Hiya H&H:
I'm glad you posted. It's so much better than walking around feeling guilty with no one to talk to about stuff like this eh? And we may be just cyber friends here but we are friends.
As your friend, H&H, I want to support you. What you decided re your father IS the right thing for you. I'm glad you have that logically worked out in your head.
I'm wondering if the guilt might be stemming from the "don't you care" comment your sil made?
That's a pretty clear message eh? Something is wrong with you if you don't care!! You're bad if you don't care! Don't you care??
H&H, you are perfectly entitled to your feelings and they are valid. You don't have to care about someone just because they are bioligically related to you. There is no law that says you must care for those who harm you. And it's understandable that you don't feel a strong urge to care for such a person.

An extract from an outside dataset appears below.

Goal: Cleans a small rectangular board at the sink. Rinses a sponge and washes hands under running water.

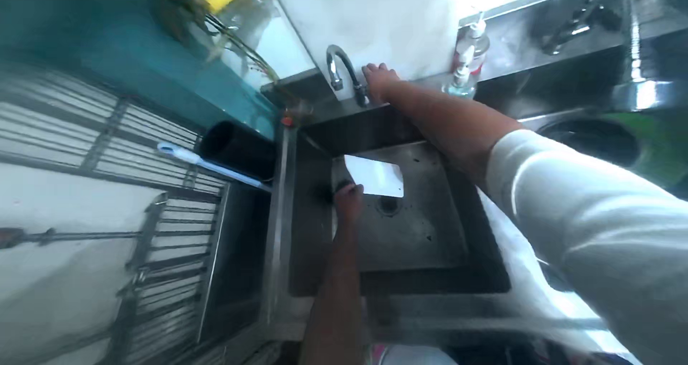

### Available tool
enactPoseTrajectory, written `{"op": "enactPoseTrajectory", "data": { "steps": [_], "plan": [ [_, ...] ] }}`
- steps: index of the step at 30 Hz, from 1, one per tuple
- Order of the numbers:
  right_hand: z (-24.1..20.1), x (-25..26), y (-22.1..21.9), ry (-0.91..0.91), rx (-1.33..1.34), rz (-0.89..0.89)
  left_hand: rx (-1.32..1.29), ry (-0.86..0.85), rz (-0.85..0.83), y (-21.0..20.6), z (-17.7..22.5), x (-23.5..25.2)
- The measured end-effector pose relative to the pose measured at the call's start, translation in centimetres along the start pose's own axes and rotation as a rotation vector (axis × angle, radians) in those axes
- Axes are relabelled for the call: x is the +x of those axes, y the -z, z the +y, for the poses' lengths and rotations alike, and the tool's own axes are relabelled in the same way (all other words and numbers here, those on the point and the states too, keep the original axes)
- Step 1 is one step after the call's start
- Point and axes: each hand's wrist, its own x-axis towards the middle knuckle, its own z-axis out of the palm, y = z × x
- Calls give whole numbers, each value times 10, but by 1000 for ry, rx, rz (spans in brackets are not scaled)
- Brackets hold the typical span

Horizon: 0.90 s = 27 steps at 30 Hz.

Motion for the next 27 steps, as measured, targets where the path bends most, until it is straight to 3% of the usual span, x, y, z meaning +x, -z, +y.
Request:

The death of your work colleague's father has brought some of your feelings to the surface. The event has reminded you, maybe, of your own situation with your dad and your feelings have emerged. That's a logical thing to happen. It happens all the time.

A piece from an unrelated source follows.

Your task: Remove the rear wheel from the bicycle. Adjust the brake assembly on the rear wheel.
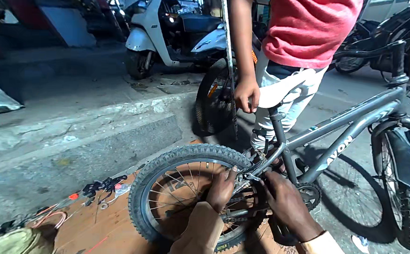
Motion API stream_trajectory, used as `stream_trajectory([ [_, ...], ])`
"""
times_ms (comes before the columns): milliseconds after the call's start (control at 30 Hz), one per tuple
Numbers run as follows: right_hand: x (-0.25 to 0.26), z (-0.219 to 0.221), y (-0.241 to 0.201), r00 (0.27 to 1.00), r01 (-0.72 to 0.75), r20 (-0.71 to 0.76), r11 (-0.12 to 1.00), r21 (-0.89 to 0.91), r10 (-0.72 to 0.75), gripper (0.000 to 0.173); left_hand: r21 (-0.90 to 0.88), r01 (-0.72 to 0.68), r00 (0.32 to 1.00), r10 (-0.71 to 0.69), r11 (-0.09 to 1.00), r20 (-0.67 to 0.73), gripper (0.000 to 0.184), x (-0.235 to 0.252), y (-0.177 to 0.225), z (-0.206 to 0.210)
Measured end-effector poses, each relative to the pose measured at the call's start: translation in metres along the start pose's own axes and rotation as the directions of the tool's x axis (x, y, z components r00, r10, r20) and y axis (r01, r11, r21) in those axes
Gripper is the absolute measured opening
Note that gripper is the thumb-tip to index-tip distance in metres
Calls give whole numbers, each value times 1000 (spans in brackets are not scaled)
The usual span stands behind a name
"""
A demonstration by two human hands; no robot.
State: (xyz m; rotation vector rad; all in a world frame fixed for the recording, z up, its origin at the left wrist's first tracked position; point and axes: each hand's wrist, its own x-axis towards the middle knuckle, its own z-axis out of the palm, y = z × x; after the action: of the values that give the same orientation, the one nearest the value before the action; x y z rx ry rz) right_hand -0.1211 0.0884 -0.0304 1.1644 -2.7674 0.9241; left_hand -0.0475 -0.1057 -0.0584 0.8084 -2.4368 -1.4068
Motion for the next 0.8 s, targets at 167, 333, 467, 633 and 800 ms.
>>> stream_trajectory([
  [167,15,-11,-9,963,233,-63,927,-293,-262,8,-115,-118,988,128,986,85,54,-2,-13,1],
  [333,28,-17,-18,940,321,22,860,-396,-340,9,-241,-242,942,287,940,176,49,-2,-29,-1],
  [467,33,-24,-31,920,372,52,828,-420,-388,3,-237,-242,941,287,941,178,46,0,-29,-2],
  [633,40,-27,-42,936,351,140,839,-416,-323,2,-356,-201,939,283,913,197,41,3,-31,-2],
  [800,29,-22,-30,975,221,68,921,-322,-211,8,-376,-55,979,125,925,164,54,3,-22,-4],
])
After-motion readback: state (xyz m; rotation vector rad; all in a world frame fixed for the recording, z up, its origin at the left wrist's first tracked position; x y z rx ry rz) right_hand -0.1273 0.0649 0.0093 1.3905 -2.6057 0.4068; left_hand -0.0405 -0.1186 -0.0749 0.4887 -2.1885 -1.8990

People go to weddings and cry because they remember their own joy at their own wedding or they long for their own joy at their own wedding or whatever. Their feelings are real and valid and acceptable.
So are yours.
If your father was ill when he hurt you that does not erase that hurt he caused you. Sick people hurt others (and they might not be able to stop themselves but that does not eliminate the pain they cause by their words and actions). Maybe, the fact that he was likely ill at those times.......can take some of the pressure off of you?
Maybe you have thoughts/feelings that you did something or it was somehow your fault or you he specifically wanted to hurt, for some reason? Well......that isn't true. He was likely ill and it had nothing to do with you.
You just happened to be there......you were convenient.
Regardless, you sil isn't thinking about your feelings when she indicates (if she did, which I imagine she did), that you "should" care. Who the heck is she? Does she make the rules about feelings? Do you have to check with her before you feel? Did she care about you when she was asking don't you feel? Who has the right to insinuate how others "should" feel?
You have no obligation to feel anything. And you have a right......to feel.
it must be hard for her to understand when I look like I don’t care
Gee, you can have empathy for her. Please be as kind to yourself.